I am using the cs50 library and ide and when trying to compile this program I get errors saying that the variable 'answer' has already been declared and I don't know how to solve this any answers would be appreciated I am really stuck on this as I have just began to learn how to program the error log is:

char.c:9:14: error: declaration shadows a local variable [-Werror,-Wshadow]
        char answer = get_char("are you okay")

char.c:6:10: note: previous declaration is here
    char answer;

char.c:20:12: error: variable 'answer' is uninitialized when used here [-Werror,-Wuninitialized]
    while (answer != 'y' && answer != 'Y' && answer != 'n' && answer != 'N');

char.c:6:16: note: initialize the variable 'answer' to silence this warning
    char answer;

The code is:

#include <cs50.h>
#include <stdio.h>

int main(void)
{   
    char answer;
    do
    {
        char answer = get_char("are you okay Y/N ");
        if (answer == 'y' || answer == 'Y')
        {
            printf("you are okay");
        }
            else if (answer == 'n' || answer == 'N')
        {
            printf("you are not okay ");
        }

    }
    while (answer != 'y' && answer != 'Y' && answer != 'n' && answer != 'N');
}

CodePudding user response：

Note, the warning messages in your post are very helpful.

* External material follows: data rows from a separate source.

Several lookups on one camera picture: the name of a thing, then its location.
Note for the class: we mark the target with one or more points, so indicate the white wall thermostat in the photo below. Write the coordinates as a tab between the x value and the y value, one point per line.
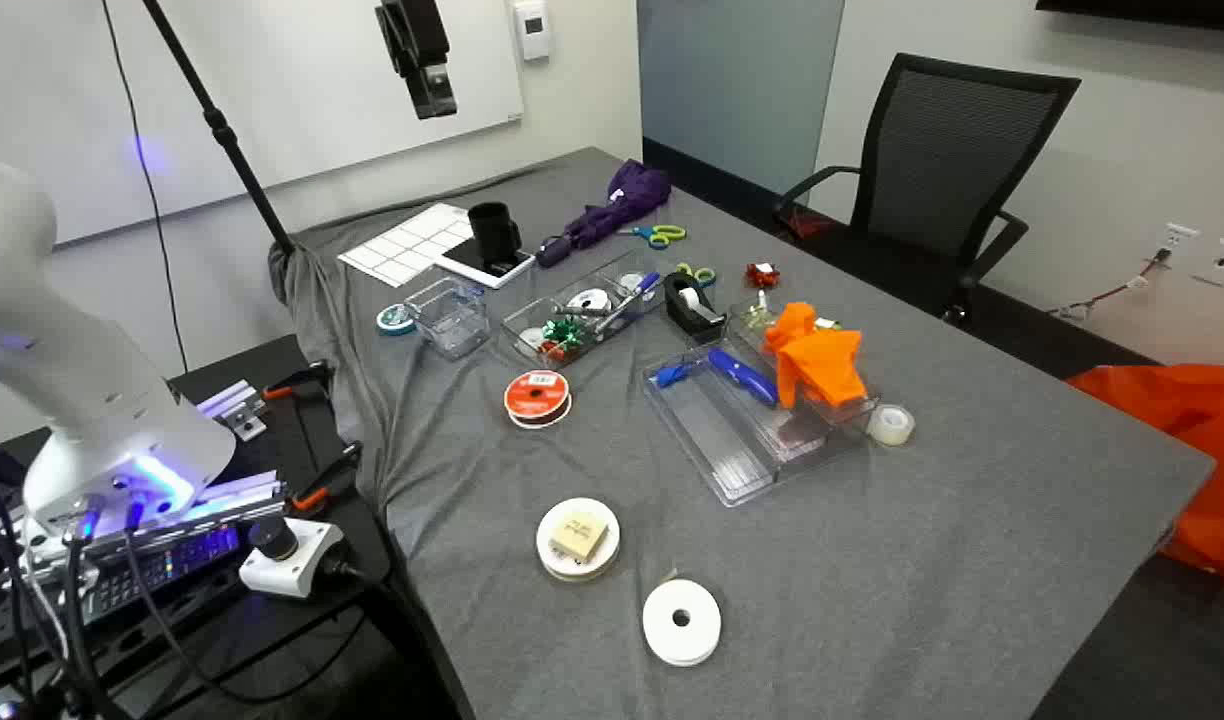
535	26

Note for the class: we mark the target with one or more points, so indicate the white grid paper sheet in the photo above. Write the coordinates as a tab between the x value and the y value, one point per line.
397	245

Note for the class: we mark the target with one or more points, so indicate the black cup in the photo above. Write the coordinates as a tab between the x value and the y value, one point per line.
495	235

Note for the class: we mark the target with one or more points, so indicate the white whiteboard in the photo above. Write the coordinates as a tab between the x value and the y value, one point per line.
307	94

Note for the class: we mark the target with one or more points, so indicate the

Do not be shy about simply following their suggestions in-order one-by-one. (They are what I used to make the suggestions below.)

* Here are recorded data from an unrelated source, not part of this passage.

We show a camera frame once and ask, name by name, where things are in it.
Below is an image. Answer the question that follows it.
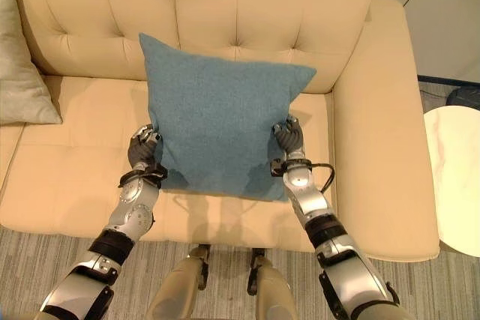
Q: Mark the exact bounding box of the beige leather sofa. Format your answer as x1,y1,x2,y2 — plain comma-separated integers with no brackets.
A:
0,0,441,261

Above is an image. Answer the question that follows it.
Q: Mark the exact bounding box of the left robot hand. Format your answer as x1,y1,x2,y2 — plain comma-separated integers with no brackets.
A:
127,124,165,172

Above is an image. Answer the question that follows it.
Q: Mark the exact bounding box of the grey square cushion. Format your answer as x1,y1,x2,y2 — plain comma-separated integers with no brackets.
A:
0,0,64,127

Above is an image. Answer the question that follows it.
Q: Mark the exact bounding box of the blue square cushion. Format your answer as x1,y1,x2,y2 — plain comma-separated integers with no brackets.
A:
138,32,318,203

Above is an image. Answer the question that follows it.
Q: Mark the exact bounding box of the right silver robot leg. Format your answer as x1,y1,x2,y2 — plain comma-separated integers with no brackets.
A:
246,247,303,320

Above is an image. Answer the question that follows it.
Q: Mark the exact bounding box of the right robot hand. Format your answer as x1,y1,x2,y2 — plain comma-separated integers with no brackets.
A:
271,115,304,154

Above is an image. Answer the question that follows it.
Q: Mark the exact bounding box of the round white side table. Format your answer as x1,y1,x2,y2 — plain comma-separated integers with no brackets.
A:
422,105,480,261

The shadow is caused by the second declaration of answer inside the do block:

char answer;// original declaration (the shadow)
do
{
    char answer = get_char("are you okay Y/N ");//2nd declaration (being shadowed)

To Fix, do this

char answer;// leave this declaration to allow proper scope
do
{
    answer = get_char("are you okay Y/N ");// uses same instance of 'answer' (no shadowing)
^^^^ removed second instance of `char`

There is a C specific discussion on variable shadowing here, and another more broad discussion here

CodePudding user response：

try removing the char in

char answer = get_char("are you okay Y/N ");

as it is declared outside the loop

and initilize it to char answer="";

CodePudding user response：

Within the compound statement of the do-while loop you need to use the same variable answer that is declared before the loop.

char answer;
do
{
    answer = get_char("are you okay Y/N ");
    if (answer == 'y' || answer == 'Y')
    {
        printf("you are okay");
    }
        else if (answer == 'n' || answer == 'N')
    {
        printf("you are not okay ");
    }

}
while (answer != 'y' && answer != 'Y' && answer != 'n' && answer != 'N');

Otherwise this declaration within the compound statement of the do while loop

    char answer = get_char("are you okay Y/N ");

hides the declaration of the variable with the same name before the while loop and moreover this variable is not alive outside the loop.

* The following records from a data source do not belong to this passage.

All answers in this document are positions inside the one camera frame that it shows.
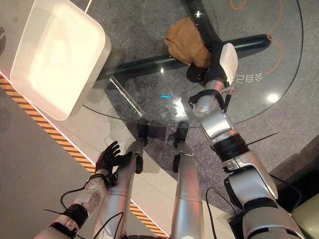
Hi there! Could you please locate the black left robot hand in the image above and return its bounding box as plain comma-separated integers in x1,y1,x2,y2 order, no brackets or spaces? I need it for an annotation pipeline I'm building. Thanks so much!
95,141,134,173

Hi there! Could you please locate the dark right robot foot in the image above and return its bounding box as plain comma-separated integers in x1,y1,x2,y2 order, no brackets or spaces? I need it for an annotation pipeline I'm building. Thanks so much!
173,121,189,150

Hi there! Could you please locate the silver right robot leg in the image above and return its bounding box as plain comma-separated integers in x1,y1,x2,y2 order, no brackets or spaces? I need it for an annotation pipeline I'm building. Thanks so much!
171,144,205,239

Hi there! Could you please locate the silver left robot leg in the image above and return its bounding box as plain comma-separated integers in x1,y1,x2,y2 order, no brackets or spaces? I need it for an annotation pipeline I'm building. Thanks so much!
91,139,144,239

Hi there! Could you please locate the grey carpet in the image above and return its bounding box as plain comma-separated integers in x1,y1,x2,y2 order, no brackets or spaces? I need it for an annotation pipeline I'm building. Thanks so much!
82,0,319,215

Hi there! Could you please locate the white rectangular plastic basket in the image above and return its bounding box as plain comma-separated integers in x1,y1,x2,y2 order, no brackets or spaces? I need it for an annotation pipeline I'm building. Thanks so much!
9,0,112,121

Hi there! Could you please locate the black cable loop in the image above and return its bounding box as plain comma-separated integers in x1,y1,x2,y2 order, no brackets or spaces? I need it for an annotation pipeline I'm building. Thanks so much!
205,187,240,239

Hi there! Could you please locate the black cross table base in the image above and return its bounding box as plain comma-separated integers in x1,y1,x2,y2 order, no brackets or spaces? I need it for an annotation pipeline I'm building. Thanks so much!
96,0,271,83

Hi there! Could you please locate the pale green box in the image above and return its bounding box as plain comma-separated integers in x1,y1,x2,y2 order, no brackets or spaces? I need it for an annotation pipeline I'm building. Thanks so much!
291,196,319,235

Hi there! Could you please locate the brown cloth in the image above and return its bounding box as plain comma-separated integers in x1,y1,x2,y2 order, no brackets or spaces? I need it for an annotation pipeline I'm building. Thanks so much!
164,17,212,69

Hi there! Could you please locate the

Pay attention to that the do-while loop is defined in C the following way

do statement while ( expression ) ;

For example you may write

do ; while ( expression );

where a sub-statement of the do-while statement is the null statement ;.

If you use a compound statement as the sub-statement like

do { /*...*/ } while ( expression );

then this compound statement forms its one scope and all variables with automatic storage duration are not alive outside the compound statement.

Also instead of call printf like this

printf("you are okay");

it is better to use a call of puts like

puts("you are okay");

because the call of puts also appends an output of the new line character '\n'.